Kriegstagebuch 15. August 1916

spezielles österreich-ungarisches 47-mm-Infanteriegeschütz

Eines der speziellen österreich-ungarischen 47-mm-Infanteriegeschütze in einem Schützengraben an der Ostfront. Diese Kanone konnte 16 Schuss pro Minute über eine Reichweite von ca. 600 Metern abgeben.

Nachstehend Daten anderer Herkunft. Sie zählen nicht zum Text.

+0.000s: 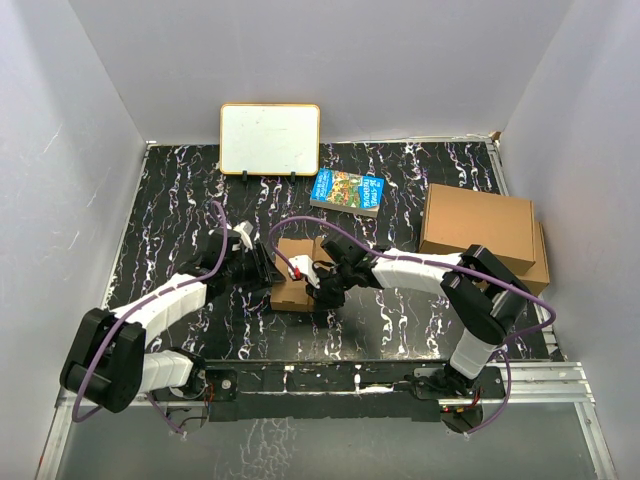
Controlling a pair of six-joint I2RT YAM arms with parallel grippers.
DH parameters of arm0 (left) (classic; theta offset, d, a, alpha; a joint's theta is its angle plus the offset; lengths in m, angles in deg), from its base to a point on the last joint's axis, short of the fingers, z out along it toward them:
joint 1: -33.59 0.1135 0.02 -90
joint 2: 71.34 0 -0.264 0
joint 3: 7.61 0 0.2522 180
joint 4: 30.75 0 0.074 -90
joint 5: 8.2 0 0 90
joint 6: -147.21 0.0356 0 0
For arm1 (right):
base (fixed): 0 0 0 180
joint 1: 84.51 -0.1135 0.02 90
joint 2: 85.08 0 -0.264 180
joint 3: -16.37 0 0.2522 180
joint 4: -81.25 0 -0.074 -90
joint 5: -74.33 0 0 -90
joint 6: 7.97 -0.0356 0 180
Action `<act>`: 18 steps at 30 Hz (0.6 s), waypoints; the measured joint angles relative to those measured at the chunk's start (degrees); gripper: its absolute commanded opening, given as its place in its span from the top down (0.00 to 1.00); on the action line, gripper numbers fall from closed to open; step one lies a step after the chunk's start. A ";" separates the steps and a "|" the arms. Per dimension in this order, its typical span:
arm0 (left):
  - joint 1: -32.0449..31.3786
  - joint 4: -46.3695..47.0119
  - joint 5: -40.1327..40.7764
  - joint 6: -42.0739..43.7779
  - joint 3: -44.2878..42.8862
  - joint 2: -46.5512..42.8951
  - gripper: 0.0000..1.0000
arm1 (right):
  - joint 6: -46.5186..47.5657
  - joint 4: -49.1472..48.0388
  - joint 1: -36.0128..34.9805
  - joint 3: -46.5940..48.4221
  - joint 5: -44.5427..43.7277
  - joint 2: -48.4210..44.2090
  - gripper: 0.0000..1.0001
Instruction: Fold the paper box
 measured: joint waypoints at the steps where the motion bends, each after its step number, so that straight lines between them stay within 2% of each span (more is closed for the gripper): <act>1: -0.04 0.20 0.00 -0.20 0.00 0.11 0.57 | 0.00 0.13 0.00 0.07 0.02 0.00 0.92; 18: -3.06 1.07 4.46 -3.10 0.02 1.36 0.59 | -0.24 2.45 -1.03 0.98 -0.33 -0.02 0.92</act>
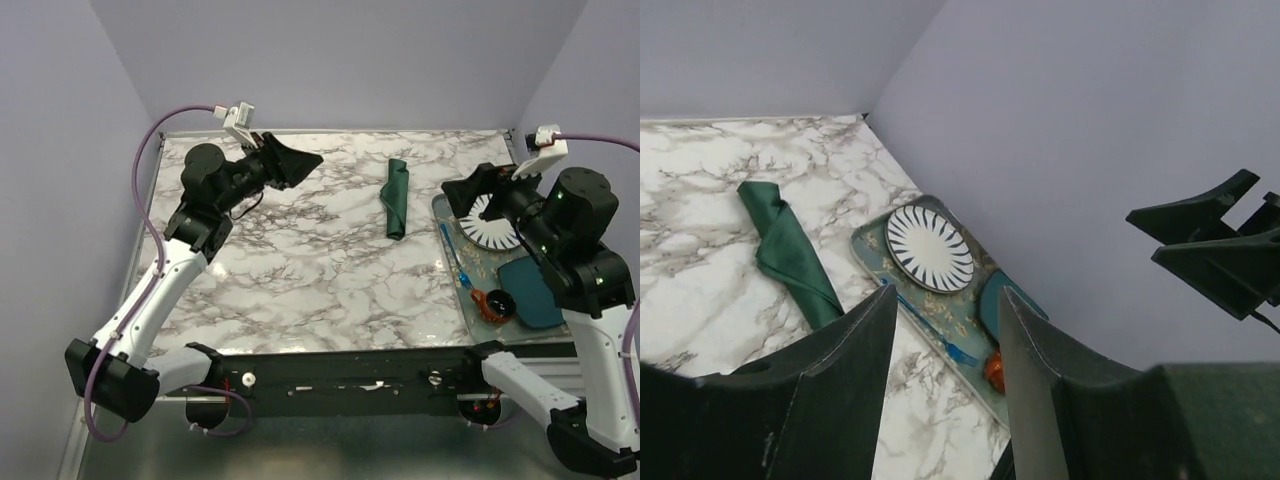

Kriegstagebuch 1. Weltkrieg für Dienstag den 15. August 1916:

Ostfront

Brussilow-Offensive: Brusilow hat 26 zusätzliche Divisionen seit dem 12. Juni erhalten – die deutsch-österreich-ungarischen Armeen aber 33 1/2, darunter 23 deutsche Divisionen.
Galizien: Der russische General Lechitski erreicht Solotwina westlich von Stanislau, gewinnt am 22. August Höhen südlich vom Jablonitsa-Pass.

Naher Osten

Armenien: Kämpfe beginnen südlich von Kigi zwischen dem türkischen IV. Korps und der neuen 6. Kaukasus-Schützendivision, welche die Türken zwischen dem 18. bis 25. August südlich von Ognot abdrängt.

Seekrieg

Nordsee: Die britischen U-Boote E41 und E4 kollidieren und sinken während einer Übung (15 Überlebende). Beide Boote werden geborgen und E41 kann wieder verwendet werden.

Luftkrieg

Ostfront: Jagdflieger-Ass Boelcke auf Besuch in Kovel. Er lädt dort Richthofen ein, seiner neuen Einheit an der Westfront beizutreten.